▶ [DIRECTIONS]
Among the entries that follow, the required portion opens with the line containing "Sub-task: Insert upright" and closes with the line containing "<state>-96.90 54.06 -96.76". Give that portion again exactly, and nothing else.
++++++++++++++++++++
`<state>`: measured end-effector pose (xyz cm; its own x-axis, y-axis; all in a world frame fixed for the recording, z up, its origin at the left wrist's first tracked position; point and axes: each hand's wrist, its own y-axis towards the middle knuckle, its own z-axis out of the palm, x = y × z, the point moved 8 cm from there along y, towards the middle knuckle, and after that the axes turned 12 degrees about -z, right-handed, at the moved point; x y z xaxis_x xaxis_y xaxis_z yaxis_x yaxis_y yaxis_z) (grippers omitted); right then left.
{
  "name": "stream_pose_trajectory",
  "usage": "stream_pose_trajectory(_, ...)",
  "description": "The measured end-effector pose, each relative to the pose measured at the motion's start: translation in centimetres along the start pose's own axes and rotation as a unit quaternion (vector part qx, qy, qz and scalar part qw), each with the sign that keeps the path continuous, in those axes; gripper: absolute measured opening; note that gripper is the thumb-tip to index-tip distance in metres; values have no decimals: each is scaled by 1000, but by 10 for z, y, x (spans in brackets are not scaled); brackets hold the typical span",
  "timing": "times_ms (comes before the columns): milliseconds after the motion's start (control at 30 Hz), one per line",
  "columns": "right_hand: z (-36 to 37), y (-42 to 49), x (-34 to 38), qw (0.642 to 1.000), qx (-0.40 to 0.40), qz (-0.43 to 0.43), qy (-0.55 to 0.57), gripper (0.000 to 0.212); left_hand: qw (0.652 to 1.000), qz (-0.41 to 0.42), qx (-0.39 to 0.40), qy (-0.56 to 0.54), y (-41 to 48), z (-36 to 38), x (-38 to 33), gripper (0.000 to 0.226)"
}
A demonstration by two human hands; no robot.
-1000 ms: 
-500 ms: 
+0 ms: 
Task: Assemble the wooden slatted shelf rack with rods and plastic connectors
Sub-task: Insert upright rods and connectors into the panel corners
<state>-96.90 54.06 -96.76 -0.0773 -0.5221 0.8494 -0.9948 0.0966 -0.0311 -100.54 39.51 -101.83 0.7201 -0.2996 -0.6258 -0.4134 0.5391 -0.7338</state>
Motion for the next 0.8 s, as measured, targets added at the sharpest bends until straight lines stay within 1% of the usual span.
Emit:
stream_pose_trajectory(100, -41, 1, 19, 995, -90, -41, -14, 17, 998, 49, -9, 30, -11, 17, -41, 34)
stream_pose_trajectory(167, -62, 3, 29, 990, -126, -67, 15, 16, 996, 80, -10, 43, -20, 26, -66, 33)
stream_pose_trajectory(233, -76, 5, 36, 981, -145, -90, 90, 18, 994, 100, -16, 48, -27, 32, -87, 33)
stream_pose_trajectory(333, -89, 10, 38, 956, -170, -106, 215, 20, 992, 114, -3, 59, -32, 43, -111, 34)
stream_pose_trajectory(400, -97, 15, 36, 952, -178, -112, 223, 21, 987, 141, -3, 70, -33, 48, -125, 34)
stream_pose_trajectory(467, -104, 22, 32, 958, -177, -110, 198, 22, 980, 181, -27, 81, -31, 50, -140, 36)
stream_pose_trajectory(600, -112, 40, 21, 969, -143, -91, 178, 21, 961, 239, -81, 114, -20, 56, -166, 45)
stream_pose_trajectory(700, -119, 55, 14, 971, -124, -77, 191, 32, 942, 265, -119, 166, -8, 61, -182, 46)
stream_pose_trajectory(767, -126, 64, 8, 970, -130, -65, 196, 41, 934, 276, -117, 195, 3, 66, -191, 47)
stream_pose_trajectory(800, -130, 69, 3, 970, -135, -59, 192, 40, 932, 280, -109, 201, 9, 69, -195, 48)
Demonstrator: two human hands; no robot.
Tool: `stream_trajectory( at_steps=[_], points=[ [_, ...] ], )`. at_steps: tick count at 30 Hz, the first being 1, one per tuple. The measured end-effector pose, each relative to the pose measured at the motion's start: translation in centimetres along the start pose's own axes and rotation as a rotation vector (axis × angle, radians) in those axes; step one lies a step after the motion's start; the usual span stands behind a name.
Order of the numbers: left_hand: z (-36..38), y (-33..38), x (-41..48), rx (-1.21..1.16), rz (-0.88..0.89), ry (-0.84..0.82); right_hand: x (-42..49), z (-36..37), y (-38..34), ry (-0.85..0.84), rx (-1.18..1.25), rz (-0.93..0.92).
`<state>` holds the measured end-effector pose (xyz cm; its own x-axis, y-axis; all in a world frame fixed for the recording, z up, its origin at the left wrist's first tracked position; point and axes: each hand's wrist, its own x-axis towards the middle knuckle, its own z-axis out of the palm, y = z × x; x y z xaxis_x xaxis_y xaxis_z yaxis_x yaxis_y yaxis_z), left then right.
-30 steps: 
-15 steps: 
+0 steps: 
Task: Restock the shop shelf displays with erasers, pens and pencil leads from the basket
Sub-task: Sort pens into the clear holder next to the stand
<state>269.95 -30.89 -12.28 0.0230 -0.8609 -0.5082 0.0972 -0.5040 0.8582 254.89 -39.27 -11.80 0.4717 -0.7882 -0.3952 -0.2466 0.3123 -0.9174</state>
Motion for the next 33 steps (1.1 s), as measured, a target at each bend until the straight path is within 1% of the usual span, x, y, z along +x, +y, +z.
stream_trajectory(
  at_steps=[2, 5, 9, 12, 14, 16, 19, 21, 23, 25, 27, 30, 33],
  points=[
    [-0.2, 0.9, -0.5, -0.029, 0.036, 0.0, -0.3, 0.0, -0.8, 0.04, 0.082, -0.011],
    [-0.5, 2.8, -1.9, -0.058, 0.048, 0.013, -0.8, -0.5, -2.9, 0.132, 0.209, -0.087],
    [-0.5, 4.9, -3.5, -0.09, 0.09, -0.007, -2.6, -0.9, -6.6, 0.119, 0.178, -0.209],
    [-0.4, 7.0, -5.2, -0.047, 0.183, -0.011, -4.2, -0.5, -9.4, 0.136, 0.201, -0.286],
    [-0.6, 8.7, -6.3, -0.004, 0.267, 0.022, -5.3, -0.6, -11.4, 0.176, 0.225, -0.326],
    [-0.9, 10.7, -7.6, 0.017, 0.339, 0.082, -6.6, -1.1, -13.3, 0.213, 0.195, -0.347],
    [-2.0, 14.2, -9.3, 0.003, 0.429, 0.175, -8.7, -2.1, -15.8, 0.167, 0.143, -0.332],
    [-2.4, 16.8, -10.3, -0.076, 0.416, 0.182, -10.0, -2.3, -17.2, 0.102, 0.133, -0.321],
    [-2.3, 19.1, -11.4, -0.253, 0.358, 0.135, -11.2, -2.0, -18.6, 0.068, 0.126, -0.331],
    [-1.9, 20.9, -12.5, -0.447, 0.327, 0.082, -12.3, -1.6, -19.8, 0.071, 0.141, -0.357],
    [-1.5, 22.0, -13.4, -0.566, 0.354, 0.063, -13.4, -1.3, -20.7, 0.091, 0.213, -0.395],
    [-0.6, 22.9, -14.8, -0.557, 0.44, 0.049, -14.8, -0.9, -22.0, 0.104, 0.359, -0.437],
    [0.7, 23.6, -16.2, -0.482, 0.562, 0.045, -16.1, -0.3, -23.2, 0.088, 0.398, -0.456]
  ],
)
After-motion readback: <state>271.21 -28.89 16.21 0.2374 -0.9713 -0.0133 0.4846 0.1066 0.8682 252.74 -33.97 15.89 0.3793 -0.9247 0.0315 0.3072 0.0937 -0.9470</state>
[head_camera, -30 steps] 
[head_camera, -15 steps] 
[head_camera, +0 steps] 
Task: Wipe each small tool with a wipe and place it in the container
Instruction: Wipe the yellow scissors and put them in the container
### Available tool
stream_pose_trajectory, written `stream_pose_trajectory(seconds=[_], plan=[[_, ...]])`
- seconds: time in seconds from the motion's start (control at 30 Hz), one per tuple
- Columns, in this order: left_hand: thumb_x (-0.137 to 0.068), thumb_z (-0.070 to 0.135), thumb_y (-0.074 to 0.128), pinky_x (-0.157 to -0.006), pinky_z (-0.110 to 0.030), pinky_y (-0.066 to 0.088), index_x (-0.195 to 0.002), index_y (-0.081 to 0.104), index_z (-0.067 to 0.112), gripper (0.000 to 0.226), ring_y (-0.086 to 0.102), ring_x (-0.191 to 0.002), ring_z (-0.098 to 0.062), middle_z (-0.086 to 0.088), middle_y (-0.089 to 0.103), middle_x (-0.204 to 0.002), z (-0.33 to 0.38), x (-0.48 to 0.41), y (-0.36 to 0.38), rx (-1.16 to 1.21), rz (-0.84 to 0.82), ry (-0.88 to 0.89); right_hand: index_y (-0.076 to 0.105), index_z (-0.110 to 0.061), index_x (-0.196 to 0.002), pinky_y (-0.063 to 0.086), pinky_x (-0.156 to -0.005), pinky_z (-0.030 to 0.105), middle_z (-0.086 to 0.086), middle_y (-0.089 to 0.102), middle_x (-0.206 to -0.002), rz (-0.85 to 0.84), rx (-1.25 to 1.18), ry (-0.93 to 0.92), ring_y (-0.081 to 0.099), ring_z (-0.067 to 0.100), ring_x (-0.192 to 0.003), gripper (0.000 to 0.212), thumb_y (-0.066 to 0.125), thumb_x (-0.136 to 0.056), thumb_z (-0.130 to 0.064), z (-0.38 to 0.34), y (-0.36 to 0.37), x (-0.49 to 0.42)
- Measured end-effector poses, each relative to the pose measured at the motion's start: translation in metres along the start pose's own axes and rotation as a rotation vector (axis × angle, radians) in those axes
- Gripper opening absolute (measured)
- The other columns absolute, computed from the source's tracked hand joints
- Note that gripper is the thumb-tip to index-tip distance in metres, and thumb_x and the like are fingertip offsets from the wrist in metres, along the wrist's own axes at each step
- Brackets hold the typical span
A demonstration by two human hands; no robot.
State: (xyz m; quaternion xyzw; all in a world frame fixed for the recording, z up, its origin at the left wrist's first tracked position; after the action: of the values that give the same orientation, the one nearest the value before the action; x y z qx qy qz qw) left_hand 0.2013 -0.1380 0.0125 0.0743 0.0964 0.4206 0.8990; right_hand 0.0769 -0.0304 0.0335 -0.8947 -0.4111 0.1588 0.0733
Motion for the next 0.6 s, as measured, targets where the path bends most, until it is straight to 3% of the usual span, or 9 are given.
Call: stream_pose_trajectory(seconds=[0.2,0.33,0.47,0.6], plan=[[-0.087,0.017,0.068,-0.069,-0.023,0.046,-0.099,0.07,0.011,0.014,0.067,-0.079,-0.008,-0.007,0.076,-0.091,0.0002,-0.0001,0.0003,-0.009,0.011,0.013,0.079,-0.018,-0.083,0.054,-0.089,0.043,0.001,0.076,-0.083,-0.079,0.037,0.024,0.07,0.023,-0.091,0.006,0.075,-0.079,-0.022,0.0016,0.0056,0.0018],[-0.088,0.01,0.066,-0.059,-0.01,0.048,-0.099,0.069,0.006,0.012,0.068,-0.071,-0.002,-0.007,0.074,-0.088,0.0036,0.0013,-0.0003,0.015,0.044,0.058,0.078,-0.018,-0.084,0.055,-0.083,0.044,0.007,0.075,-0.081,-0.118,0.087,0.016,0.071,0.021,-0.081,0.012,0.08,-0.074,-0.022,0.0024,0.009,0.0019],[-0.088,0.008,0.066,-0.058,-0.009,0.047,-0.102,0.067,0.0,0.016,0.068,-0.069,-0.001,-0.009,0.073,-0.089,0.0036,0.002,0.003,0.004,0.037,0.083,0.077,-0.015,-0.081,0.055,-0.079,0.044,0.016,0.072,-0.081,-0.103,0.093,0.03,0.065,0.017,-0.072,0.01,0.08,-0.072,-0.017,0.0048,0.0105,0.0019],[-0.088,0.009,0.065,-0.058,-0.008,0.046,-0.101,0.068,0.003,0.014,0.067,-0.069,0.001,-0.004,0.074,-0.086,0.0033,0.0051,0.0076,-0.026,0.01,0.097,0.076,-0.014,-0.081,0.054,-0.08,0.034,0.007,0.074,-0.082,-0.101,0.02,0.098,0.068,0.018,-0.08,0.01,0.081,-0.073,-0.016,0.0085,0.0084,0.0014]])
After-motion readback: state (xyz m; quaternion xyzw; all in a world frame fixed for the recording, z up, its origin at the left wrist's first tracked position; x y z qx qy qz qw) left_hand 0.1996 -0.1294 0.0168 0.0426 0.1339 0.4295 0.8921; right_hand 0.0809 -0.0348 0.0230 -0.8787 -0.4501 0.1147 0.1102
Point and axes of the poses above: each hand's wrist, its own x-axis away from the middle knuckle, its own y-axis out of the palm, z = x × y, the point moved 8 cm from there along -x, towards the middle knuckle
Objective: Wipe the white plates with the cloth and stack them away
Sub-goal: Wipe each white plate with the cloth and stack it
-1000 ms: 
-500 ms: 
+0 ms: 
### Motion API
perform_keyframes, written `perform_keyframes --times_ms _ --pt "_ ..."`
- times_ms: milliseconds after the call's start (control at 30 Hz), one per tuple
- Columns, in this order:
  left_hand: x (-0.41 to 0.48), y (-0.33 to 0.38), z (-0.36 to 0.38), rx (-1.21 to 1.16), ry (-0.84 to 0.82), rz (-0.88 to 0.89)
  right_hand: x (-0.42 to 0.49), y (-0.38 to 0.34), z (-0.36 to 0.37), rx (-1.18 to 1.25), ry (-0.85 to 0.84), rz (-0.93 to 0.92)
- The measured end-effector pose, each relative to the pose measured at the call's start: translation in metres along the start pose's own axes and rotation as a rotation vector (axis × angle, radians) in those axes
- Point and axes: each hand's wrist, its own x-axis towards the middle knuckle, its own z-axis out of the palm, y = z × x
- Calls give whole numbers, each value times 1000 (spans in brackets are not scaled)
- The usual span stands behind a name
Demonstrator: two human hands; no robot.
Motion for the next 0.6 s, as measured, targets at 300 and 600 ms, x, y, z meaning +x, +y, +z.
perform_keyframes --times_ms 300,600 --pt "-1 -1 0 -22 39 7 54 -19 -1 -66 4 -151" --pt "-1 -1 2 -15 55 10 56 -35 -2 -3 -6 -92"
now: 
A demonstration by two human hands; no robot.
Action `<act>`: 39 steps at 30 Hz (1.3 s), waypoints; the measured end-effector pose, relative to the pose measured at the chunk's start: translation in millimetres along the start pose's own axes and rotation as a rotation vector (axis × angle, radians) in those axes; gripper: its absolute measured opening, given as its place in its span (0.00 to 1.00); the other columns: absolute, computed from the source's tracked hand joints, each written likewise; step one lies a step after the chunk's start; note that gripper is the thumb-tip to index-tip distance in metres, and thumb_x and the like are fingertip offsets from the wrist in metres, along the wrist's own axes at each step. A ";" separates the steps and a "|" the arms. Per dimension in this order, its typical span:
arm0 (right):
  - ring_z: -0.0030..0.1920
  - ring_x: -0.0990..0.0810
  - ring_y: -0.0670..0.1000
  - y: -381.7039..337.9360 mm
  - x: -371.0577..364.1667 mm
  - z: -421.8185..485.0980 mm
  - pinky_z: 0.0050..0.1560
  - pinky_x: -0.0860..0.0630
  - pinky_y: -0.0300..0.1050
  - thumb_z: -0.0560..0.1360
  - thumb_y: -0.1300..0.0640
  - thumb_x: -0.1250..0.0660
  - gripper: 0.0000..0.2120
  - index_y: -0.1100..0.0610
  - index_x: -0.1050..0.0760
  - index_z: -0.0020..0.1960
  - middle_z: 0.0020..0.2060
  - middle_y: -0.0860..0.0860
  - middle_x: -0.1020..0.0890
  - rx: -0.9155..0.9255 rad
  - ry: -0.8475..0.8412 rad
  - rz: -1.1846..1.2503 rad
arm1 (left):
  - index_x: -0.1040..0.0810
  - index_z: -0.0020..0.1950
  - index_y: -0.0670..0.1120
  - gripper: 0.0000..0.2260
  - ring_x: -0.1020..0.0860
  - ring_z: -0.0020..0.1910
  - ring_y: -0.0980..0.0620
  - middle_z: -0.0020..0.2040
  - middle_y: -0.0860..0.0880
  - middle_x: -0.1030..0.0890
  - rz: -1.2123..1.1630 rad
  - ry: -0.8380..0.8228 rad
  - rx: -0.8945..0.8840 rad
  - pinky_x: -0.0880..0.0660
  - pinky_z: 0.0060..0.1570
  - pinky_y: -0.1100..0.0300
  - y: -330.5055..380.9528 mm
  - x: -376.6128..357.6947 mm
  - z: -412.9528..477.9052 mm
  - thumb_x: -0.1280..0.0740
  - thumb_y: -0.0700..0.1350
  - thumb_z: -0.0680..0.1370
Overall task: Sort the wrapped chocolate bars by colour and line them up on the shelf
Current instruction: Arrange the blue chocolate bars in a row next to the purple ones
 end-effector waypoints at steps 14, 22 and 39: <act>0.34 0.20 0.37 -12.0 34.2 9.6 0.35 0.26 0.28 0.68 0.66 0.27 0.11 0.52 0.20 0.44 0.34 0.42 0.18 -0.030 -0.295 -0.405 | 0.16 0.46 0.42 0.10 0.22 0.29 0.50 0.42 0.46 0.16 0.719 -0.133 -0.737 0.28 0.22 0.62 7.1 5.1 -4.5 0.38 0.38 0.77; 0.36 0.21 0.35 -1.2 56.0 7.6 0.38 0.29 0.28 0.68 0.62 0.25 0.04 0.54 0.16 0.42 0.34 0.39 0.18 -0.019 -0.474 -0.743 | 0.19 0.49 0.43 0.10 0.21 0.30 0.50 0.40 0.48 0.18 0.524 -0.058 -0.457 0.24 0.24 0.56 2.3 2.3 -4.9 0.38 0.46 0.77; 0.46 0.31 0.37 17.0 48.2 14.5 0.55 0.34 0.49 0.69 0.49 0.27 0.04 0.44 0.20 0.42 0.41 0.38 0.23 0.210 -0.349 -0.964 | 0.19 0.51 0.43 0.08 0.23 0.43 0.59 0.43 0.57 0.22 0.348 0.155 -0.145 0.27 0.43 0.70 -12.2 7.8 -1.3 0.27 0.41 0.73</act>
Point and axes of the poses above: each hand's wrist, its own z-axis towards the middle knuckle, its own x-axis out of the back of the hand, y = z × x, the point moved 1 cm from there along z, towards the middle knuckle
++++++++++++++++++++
▶ [RESULT OF THIS EXERCISE]
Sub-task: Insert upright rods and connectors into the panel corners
<state>-96.90 54.06 -96.76 -0.0773 -0.5221 0.8494 -0.9948 0.0966 -0.0311 -100.54 39.51 -101.83 0.7201 -0.2996 -0.6258 -0.4134 0.5391 -0.7338</state>

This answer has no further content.